1940 verblieb die Division „Sassari“ in Istrien. Am 6. April 1941 griff sie von dort aus unter dem Kommando der 2. italienischen Armee Jugoslawien an und eroberte zunächst Prezid und Čabar, dann Novi Lazi-Borovec. Am 19. April erreichte sie das Gebiet von Delnice, am 20. Knin, wo das Divisionskommando bis 1943 verblieb und von dort aus Einsätze gegen jugoslawische Partisanen leitete. Die Division operierete in Šibenik, Knin, Brod na Kupi, Gračac und Petrovac. Vom 22. bis zum 25. September 1941 versuchte man in Drvar, Kämpfe zwischen Kroaten und Serben zu beenden. Hauptaufgabe der Division blieb in diesen beiden Jahren jedoch der Kampf gegen jugoslawische Widerstandsgruppen, der 1942 in den Kämpfen um den Vrsa und um die Sedlo-Höhen seinen Höhepunkt erreichte. Im März 1943 beorderte der Generalstab die „Sassari“-Division wegen der Bedrohung Italiens durch die Alliierten nach Rom, um dort mit anderen Divisionen eine Heeresreserve zur Verteidigung der Hauptstadt zu bilden. Diese Reserve kam dann nach dem Waffenstillstand vom 8. September 1943 kurz gegen die Deutschen zum Einsatz. Vom 8. bis zum 10. September 1943 kämpfte die Division „Sassari“ zusammen mit den Divisionen „Granatieri di Sardegna“ und „Ariete“ in und um Rom.

Nachkriegszeit

Nach dem Zweiten Weltkrieg wurde auf Sardinien keine Brigade oder Division stationiert, doch lösten sich auf den bedeutenden Truppenübungsplatzen der Insel laufend vom Festland kommende Truppenteile ab.
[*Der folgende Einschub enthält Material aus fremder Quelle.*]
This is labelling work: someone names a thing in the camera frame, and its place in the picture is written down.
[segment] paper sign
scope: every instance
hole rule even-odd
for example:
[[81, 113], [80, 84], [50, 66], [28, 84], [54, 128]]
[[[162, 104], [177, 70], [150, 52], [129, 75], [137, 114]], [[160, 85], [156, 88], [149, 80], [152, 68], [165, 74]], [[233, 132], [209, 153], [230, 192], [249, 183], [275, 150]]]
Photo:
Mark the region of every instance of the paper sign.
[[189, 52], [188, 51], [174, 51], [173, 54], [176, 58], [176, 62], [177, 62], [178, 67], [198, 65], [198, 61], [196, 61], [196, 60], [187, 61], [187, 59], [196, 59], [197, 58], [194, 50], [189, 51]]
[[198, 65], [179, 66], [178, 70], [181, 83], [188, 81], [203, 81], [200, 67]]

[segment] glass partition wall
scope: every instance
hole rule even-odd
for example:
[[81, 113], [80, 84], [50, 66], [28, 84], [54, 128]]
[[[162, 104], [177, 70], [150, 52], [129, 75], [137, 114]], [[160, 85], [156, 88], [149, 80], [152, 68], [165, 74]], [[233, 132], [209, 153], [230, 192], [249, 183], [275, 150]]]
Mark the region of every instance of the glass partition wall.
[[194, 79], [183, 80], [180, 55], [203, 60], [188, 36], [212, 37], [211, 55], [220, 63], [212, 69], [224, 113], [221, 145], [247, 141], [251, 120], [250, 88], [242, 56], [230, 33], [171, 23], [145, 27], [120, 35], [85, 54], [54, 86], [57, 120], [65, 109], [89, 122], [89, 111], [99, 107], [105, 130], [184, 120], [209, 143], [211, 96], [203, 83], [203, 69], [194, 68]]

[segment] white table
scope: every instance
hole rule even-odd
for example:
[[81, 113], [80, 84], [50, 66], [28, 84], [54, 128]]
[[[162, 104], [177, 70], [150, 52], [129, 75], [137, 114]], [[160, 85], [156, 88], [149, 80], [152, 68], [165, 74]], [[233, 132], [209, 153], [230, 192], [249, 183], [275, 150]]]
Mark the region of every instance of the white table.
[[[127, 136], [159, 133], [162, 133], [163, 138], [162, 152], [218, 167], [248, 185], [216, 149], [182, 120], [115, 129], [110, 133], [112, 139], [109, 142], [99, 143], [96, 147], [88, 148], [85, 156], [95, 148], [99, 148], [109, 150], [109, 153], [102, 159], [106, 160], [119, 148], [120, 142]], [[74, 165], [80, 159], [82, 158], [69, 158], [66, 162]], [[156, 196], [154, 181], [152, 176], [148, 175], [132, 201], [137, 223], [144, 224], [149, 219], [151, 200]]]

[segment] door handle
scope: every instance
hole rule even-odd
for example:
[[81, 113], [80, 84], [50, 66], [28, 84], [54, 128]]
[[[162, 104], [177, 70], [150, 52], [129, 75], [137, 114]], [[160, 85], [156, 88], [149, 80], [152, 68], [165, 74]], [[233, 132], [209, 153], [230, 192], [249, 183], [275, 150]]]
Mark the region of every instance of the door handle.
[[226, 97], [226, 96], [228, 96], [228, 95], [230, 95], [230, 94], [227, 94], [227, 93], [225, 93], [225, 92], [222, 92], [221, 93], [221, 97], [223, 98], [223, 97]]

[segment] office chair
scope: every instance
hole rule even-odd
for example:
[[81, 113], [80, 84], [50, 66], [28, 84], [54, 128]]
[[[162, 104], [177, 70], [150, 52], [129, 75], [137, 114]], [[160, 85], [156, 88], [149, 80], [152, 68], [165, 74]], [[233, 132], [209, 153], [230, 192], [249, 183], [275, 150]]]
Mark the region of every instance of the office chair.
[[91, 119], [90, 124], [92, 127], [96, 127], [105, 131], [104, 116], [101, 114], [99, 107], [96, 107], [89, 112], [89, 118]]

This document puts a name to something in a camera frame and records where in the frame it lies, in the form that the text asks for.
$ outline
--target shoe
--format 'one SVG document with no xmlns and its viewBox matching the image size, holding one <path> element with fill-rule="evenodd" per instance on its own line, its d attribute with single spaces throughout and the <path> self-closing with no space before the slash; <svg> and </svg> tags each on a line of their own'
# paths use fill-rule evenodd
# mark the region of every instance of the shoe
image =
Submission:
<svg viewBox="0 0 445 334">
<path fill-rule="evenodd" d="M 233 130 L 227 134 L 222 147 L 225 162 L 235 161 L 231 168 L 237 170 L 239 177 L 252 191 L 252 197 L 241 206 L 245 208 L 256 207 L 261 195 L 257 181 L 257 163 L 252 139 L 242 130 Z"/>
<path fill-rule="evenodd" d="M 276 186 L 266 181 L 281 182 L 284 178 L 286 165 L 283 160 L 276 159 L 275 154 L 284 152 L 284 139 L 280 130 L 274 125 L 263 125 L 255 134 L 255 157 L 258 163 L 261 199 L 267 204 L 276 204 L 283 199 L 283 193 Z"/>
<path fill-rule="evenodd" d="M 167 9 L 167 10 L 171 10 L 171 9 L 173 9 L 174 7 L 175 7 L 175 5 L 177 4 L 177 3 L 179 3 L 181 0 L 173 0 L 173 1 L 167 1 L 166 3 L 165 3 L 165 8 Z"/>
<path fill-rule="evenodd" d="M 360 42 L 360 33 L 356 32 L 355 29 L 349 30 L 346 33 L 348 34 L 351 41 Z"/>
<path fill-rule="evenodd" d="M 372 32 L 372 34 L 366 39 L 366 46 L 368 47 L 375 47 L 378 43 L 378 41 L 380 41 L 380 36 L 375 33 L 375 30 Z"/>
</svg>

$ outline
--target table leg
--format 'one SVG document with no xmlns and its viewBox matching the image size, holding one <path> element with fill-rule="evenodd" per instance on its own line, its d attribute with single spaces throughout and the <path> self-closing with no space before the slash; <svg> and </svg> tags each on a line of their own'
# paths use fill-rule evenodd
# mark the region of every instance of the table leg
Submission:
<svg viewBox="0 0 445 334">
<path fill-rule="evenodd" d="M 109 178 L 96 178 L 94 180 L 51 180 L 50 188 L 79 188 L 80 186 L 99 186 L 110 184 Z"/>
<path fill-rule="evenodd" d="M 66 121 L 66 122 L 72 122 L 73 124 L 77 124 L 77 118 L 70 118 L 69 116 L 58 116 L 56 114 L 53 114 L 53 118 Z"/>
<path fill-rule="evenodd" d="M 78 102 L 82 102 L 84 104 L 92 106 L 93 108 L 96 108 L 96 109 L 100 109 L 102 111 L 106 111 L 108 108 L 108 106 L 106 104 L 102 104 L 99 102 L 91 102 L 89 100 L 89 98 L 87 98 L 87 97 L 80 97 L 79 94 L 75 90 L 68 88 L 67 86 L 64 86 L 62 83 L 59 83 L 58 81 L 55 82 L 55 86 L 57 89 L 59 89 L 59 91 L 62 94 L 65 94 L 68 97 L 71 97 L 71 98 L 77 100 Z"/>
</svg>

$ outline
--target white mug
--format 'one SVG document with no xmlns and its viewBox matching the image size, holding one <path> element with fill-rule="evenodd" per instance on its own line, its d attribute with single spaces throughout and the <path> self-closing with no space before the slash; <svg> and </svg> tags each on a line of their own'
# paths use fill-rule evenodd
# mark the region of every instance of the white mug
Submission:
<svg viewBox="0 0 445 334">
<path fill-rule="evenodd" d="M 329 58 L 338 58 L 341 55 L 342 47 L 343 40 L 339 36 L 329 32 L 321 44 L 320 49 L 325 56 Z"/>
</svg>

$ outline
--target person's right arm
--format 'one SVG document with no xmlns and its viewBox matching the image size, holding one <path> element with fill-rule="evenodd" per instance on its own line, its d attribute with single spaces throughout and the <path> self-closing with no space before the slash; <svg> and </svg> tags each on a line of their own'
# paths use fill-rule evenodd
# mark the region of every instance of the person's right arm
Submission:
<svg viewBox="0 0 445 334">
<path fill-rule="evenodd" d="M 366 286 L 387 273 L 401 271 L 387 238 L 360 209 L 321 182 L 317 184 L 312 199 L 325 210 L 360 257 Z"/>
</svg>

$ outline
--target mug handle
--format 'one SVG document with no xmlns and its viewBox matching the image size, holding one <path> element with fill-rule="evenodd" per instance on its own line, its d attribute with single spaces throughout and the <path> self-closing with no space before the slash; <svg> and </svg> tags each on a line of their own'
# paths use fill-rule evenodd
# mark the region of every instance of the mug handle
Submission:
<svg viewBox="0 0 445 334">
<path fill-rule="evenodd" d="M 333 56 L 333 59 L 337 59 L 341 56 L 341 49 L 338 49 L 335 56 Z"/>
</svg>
Die beiden Regimenter der „Sassari“ hatten in der Nachkriegszeit zunächst verschiedene Stationierungsgebiete und Aufgaben, eine übergeordnete Brigade oder Division „Sassari“ gab es bis 1988 nicht. Das 152. Regiment entstand 1958 in Sassari als Ausbildungsregiment wieder, das 151. als motorisiertes Infanterieregiment in Triest. Mit der Heeresreform von 1975 verschwand die Regimentsebene zugunsten von gemischten, in Bataillonen untergliederten Brigaden. Bei dieser Gelegenheit wurde das neue 151. motorisierte Infanteriebataillon „Sette Comuni“ nach Cagliari verlegt und übernahm dort territoriale Verteidigungsaufgaben. In Sassari bildete das 152. Bataillon „Sassari“ bis 1988 weiter Rekruten aus, dann wurde es ebenfalls zu einem motorisierten Infanteriebataillon umgegliedert und mit dem 151. in der neuen Infanteriebrigade „Sassari“ vereinigt. 1991 konnte die Brigade mit überschüssigem Material anderer, aufgelöster Brigaden mechanisiert werden. Die Bataillone der „Sassari“ nahmen 1992 wieder die Bezeichnung “Regiment” an, obwohl sie weiterhin nur Bataillonsstärke haben. Die Infanteriebrigade „Sassari“ war zusammen mit den Brigaden “Garibaldi”, “Folgore” und „Taurinense“ eine der ersten, die in den 1990er Jahren professionalisiert wurden und an etlichen internationalen Einsätzen teilnahmen, zunächst vor allem im ehemaligen Jugoslawien, dann auch im Irak und in Afghanistan.

Granatieri di Sardegna

Wappen des 2. Gren.Rgt.

Die Infanteriebrigade „Sassari” sollte nicht mit der Brigade „Granatieri di Sardegna” verwechselt werden. Bei der „Brigata Sassari” handelt es sich um eine relative junge (1915), regional rekrutierte „Linieninfanteriebrigade”, während die „Granatieri di Sardegna” (1659) national rekrutierte Gardegrenadiere sind. Bei Letzteren ist die Körpergröße („Gardemaß”) ein wichtiges Rekrutierungskriterium, wohingegen die Sarden eher kleinwüchsig sind. Das 2. Regiment der „Granatieri di Sardegna” hat seine Ursprünge zwar auf Sardinien, doch das vorrangige 1. Regiment (1659) ist ein rein piemontesischer Abkömmling. Der Sardinienbezug im Namen der Grenadierbrigade steht mit dem 2. Regiment in Zusammenhang, als aber die Brigade 1852 ihren heutigen Namen erhielt, hieß dieser Staat offiziell „Königreich Sardinien”. Auf diesen Staat (aus dem 1861 das Königreich Italien entstand) bezieht sich der Name der Grenadierbrigade und weniger auf die Insel an sich.